- **ABOUT THIS EXERCISE**
Only one stretch of the listing below is wanted. Give it again exactly, from the line with "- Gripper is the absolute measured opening" through the line with "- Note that".
____________________
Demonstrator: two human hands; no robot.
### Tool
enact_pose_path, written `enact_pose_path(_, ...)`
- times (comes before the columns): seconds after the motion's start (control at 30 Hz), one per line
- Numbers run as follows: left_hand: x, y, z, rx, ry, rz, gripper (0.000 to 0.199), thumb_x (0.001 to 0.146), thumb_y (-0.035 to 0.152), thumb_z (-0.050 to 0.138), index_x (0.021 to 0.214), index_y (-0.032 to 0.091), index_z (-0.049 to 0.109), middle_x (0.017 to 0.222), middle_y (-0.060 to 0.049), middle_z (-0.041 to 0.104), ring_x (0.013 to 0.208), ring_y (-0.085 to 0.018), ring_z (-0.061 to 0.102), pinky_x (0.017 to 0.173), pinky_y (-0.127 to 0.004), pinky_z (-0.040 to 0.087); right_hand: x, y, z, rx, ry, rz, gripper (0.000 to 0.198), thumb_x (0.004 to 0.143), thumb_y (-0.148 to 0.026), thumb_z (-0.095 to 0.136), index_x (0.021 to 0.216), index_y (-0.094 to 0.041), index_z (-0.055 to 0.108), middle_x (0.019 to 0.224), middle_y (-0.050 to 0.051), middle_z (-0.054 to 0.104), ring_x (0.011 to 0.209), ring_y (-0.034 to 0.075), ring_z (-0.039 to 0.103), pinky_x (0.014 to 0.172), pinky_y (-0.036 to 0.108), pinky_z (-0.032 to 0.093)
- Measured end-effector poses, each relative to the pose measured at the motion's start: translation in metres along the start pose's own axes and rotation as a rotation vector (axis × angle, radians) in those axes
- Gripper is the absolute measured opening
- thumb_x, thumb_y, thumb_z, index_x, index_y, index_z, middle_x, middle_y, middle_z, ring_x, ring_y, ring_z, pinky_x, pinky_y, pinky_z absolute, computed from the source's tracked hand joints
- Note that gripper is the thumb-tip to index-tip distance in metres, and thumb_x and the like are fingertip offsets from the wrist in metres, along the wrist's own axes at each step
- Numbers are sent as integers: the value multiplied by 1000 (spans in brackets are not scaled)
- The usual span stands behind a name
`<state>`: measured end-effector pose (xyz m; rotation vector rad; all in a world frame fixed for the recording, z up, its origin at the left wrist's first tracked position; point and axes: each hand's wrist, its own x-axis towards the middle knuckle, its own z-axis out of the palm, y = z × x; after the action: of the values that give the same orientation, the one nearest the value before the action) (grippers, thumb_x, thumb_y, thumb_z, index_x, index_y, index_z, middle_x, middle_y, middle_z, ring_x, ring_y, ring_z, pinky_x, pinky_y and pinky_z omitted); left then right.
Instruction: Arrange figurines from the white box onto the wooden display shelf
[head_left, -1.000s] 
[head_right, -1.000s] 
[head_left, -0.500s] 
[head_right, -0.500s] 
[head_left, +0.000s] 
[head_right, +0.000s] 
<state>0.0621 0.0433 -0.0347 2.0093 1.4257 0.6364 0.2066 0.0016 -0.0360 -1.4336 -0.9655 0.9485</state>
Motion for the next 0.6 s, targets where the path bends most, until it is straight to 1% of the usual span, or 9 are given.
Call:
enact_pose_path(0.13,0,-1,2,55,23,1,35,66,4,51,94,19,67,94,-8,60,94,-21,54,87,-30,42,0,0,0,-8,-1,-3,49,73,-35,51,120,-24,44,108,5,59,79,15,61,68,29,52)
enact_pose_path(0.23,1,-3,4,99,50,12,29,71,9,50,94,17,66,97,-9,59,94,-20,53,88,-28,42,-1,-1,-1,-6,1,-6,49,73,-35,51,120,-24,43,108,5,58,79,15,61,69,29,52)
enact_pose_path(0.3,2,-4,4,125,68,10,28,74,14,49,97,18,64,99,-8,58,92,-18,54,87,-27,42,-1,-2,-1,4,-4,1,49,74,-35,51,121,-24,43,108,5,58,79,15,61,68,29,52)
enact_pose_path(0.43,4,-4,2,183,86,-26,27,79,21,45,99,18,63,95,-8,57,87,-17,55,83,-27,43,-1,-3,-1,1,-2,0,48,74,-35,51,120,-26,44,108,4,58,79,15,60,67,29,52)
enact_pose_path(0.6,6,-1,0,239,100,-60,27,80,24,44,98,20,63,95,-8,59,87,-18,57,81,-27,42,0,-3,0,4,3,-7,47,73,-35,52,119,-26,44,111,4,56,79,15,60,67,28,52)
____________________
- **RESPONSE TO THIS TASK**
- Gripper is the absolute measured opening
- thumb_x, thumb_y, thumb_z, index_x, index_y, index_z, middle_x, middle_y, middle_z, ring_x, ring_y, ring_z, pinky_x, pinky_y, pinky_z absolute, computed from the source's tracked hand joints
- Note that gripper is the thumb-tip to index-tip distance in metres, and thumb_x and the like are fingertip offsets from the wrist in metres, along the wrist's own axes at each step

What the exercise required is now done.